Where Are the Missing Index Cards?

Students and scholars of the theater have encountered a problem in recent years when they sought to study material penned by Max Brod during the 30 years in which he worked at Habima Theater. Dozens of index cards in his handwriting, which include remarks and criticism that he wrote in German about various plays, have disappeared into thin air. Now, on the 40th anniversary of his death, scholars are demanding to know what happened to this material and whether someone lost or discarded it.

"It took me two years of searching before I understood that the material had been totally destroyed," said Tali Raban Hecht of the theater arts department in Tel Aviv University, who sought to document Brod's activity as a dramaturge at Habima from 1939-1968 as part of her master's degree thesis. "All that is left is a few index cards, but even they are written in Hebrew, which raises a suspicion that it was not Brod himself who wrote them."

One story that has been making the rounds for years in the corridors of Tel Aviv's theater arts department tells of four trucks loaded with archival material that made their way out of the Habima building when the theater was renovated in 1970. Two of them, the legend continues, were traveling in the direction of the municipal dump.

There is nobody today who can confirm or deny the story, but as Raban Hecht said, it testifies to "the plague of the Israeli theater." She complained that "today, no importance is attributed to history. I'm afraid that Brod's material was discarded simply because he was always treated with a total lack of respect."

Until about 20 years ago, it was still possible to peruse at least some of the material written by Brod during his tenure as the theater's artistic director, material that was preserved in Habima's archive. Prof. Freddie Rokem, who was dean of Tel Aviv's Faculty of the Fine Arts in the 1980s, recalled that when he was looking for material for his study of biblical plays, he saw with his own eyes dozens of index cards at Habima that were written by Brod.

"Brod wrote comments of varying length about 154 plays that were submitted to Habima," he said.

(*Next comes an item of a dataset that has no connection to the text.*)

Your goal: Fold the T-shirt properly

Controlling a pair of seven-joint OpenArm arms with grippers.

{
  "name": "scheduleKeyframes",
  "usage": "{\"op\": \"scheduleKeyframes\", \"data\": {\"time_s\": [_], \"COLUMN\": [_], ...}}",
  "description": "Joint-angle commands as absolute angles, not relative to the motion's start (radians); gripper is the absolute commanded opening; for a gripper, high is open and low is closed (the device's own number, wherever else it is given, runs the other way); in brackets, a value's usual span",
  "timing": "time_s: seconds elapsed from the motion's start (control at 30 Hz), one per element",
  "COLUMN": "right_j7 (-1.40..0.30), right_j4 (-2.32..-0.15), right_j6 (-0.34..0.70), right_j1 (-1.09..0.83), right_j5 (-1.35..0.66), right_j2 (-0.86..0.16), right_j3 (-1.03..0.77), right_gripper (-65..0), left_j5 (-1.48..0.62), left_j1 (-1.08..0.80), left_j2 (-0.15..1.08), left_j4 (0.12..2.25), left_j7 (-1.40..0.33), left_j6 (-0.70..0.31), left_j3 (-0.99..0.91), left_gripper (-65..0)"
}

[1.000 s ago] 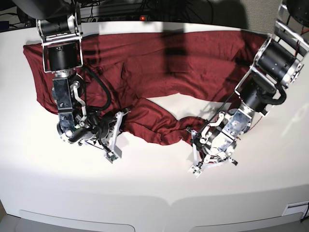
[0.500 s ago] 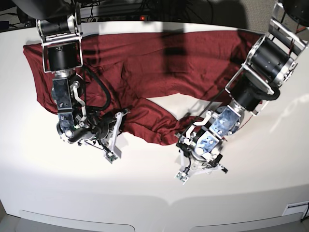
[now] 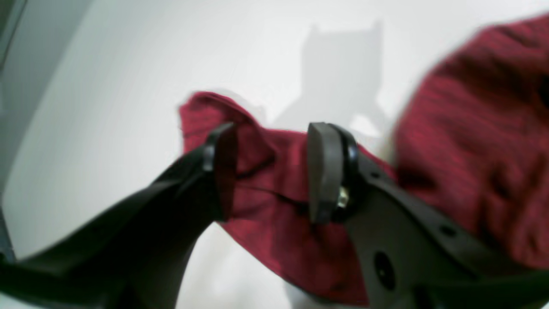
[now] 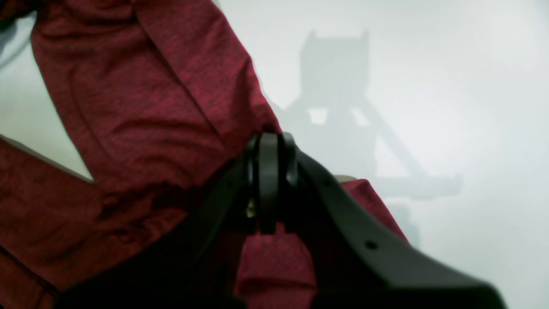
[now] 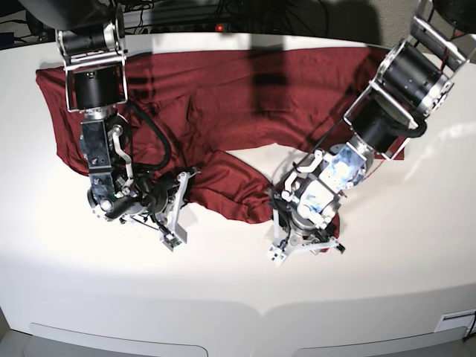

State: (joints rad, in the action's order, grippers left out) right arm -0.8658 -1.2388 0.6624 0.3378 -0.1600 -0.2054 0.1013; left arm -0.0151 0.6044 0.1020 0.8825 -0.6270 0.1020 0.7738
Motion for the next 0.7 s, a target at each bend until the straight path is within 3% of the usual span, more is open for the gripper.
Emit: {"op": "scheduleKeyframes", "data": {"time_s": [0.0, 0.2, 0.67], "right_j7": [-0.854, -0.855, -0.855], "right_j4": [-1.257, -1.257, -1.257], "right_j6": [0.664, 0.665, 0.665], "right_j1": [0.364, 0.363, 0.363], "right_j5": [-0.186, -0.217, -0.217], "right_j2": [-0.21, -0.21, -0.21], "right_j3": [0.098, 0.099, 0.098], "right_gripper": [-65.0, -65.0, -65.0], "left_j5": [0.001, -0.056, -0.053], "left_j1": [0.644, 0.651, 0.657], "left_j2": [0.1, 0.1, 0.078], "left_j4": [0.889, 0.875, 0.771], "left_j7": [-0.604, -0.609, -0.589], "left_j6": [0.113, 0.103, 0.083], "left_j3": [0.75, 0.656, 0.655], "left_gripper": [-38.8, -38.8, -38.8]}}
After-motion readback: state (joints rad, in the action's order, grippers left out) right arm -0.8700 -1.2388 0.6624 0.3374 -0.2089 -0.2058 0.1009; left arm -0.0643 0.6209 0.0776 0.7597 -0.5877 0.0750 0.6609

Rokem published his findings in the periodical Bama (Stage) in 1985.

But "when the next generation of researchers asked to look at the material, they discovered that it was no longer available," he said, adding that Habima must explain where the material went. "If it isn't a crime, it's more than a shame."

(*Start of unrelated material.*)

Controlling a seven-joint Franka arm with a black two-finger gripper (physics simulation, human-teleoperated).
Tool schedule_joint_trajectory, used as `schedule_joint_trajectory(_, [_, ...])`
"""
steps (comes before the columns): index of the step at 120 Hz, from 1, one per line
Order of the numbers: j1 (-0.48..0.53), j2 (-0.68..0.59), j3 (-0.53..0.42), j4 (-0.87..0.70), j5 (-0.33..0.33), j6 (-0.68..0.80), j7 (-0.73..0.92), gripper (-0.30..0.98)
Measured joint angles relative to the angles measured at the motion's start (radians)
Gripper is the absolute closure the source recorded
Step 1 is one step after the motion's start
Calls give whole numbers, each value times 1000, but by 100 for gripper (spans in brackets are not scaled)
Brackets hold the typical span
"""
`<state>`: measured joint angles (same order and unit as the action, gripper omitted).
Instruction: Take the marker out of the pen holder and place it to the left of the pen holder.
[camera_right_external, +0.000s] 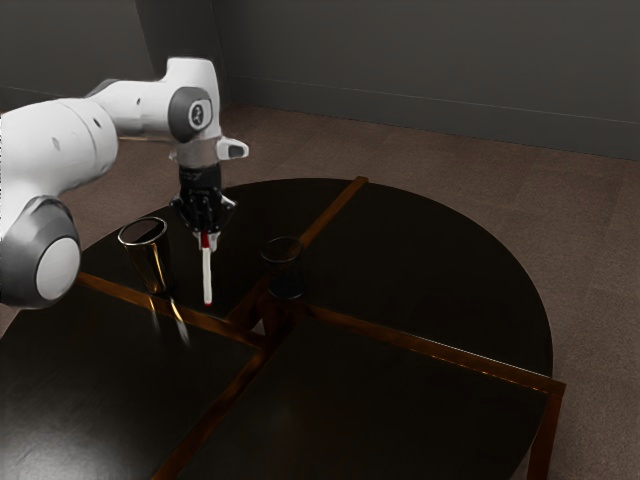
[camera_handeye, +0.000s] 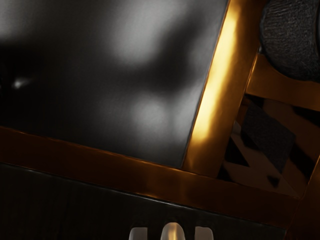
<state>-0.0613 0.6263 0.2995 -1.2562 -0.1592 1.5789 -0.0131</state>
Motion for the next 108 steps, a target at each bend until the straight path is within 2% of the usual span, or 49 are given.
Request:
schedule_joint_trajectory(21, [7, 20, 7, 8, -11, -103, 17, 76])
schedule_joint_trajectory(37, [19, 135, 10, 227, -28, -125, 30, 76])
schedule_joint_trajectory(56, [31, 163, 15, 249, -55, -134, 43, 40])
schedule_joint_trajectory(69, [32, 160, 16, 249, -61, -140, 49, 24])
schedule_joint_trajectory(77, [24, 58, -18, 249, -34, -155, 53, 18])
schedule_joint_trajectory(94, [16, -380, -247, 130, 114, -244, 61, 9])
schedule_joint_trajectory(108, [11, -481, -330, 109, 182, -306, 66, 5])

Habima spokesman Yaakov Hacohen said that because decades have passed since Brod worked in the theater, neither he nor the theater administration has any up-to-date information about the fate of the notes.

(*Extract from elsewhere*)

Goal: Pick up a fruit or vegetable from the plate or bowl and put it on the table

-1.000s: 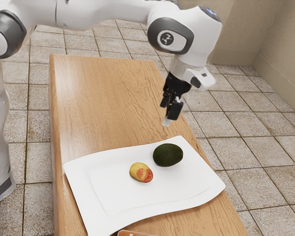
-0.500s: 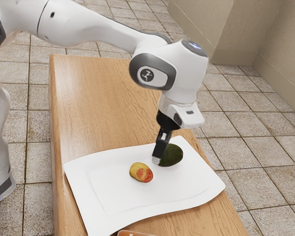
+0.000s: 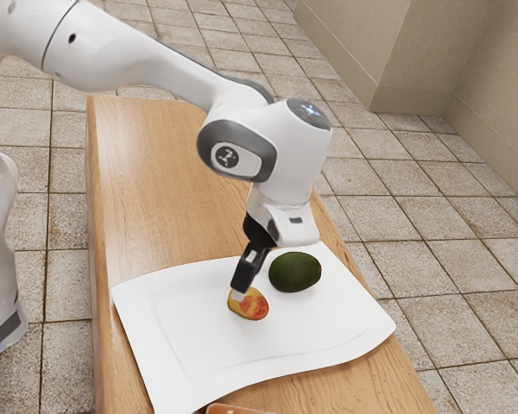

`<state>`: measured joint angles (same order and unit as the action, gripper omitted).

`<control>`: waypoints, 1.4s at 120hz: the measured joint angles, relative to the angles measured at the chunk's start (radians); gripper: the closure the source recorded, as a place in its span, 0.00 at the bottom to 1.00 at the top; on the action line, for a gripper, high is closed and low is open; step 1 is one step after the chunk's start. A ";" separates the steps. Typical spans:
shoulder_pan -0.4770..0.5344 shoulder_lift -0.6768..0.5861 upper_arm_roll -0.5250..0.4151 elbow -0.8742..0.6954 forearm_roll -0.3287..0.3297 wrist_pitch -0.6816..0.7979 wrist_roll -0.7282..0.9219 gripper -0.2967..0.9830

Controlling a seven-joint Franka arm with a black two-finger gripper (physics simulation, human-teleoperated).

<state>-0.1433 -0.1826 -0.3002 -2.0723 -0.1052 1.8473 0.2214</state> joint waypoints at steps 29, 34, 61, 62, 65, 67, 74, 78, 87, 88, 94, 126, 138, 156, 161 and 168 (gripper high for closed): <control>0.000 -0.007 0.001 -0.063 0.005 0.058 0.048 0.24; 0.000 -0.007 0.001 -0.074 0.005 0.070 0.057 0.24; 0.004 -0.004 0.005 -0.091 0.040 0.111 0.094 0.24; 0.005 -0.003 0.005 -0.091 0.041 0.112 0.095 0.24; 0.007 -0.002 0.006 -0.091 0.046 0.115 0.098 0.24; 0.009 -0.001 0.006 -0.091 0.049 0.118 0.100 0.24; 0.014 0.005 0.007 -0.091 0.062 0.129 0.107 0.24; 0.015 0.010 0.007 -0.090 0.066 0.136 0.111 0.24; 0.016 0.026 0.007 -0.090 0.074 0.151 0.119 0.24; 0.016 0.027 0.007 -0.090 0.074 0.153 0.119 0.24; 0.016 0.032 0.006 -0.090 0.076 0.162 0.124 0.24; 0.016 0.065 0.006 -0.092 0.076 0.193 0.142 0.24; 0.015 0.072 0.006 -0.093 0.075 0.200 0.147 0.24; 0.015 0.091 0.006 -0.094 0.075 0.209 0.154 0.24; 0.015 0.098 0.006 -0.094 0.075 0.213 0.155 0.24; 0.015 0.108 0.006 -0.094 0.075 0.218 0.157 0.24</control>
<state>-0.1280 -0.0741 -0.2945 -2.1664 -0.0306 2.0656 0.3785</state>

But the director of Habima's archive, Hanni Zeligson, insisted that "there are not and were not any such index cards." Zeligson, who has been working at the theater since the 1970s, today runs the archive diligently on a volunteer basis. "I don't know where he came up with this [idea]," she said of Rokem. "Maybe he's confused or saw them in another place, not here."

Material related to Brod and documents in his handwriting have wound up over the years in four places in Israel: the Habima archive, the Israel Documentary Center for the Performing Arts at Tel Aviv University, the Israel Goor Theater Archives and Museum at the Hebrew University of Jerusalem, and the archive of Yehuda Gabai, which was transferred after his death to the Beit Ariella library in Tel Aviv.

Haaretz checked and found that the index cards written by Brod, as described by Rokem, are not to be found in any of these places. But in every place we visited, the employees, both junior and senior, told us that "the material was discarded."

Although the search for Brod's index cards came up with nothing, we discovered another original item among the piles of archival documents we examined: a letter in his handwriting that he sent from Prague to Tel Aviv in 1939, shortly before he fled to Israel from the Nazi threat. The letter, which has been preserved in the Beit Ariella library, will be published in full in the Rosh Hashanah issue of the Hebrew edition's culture and literature section.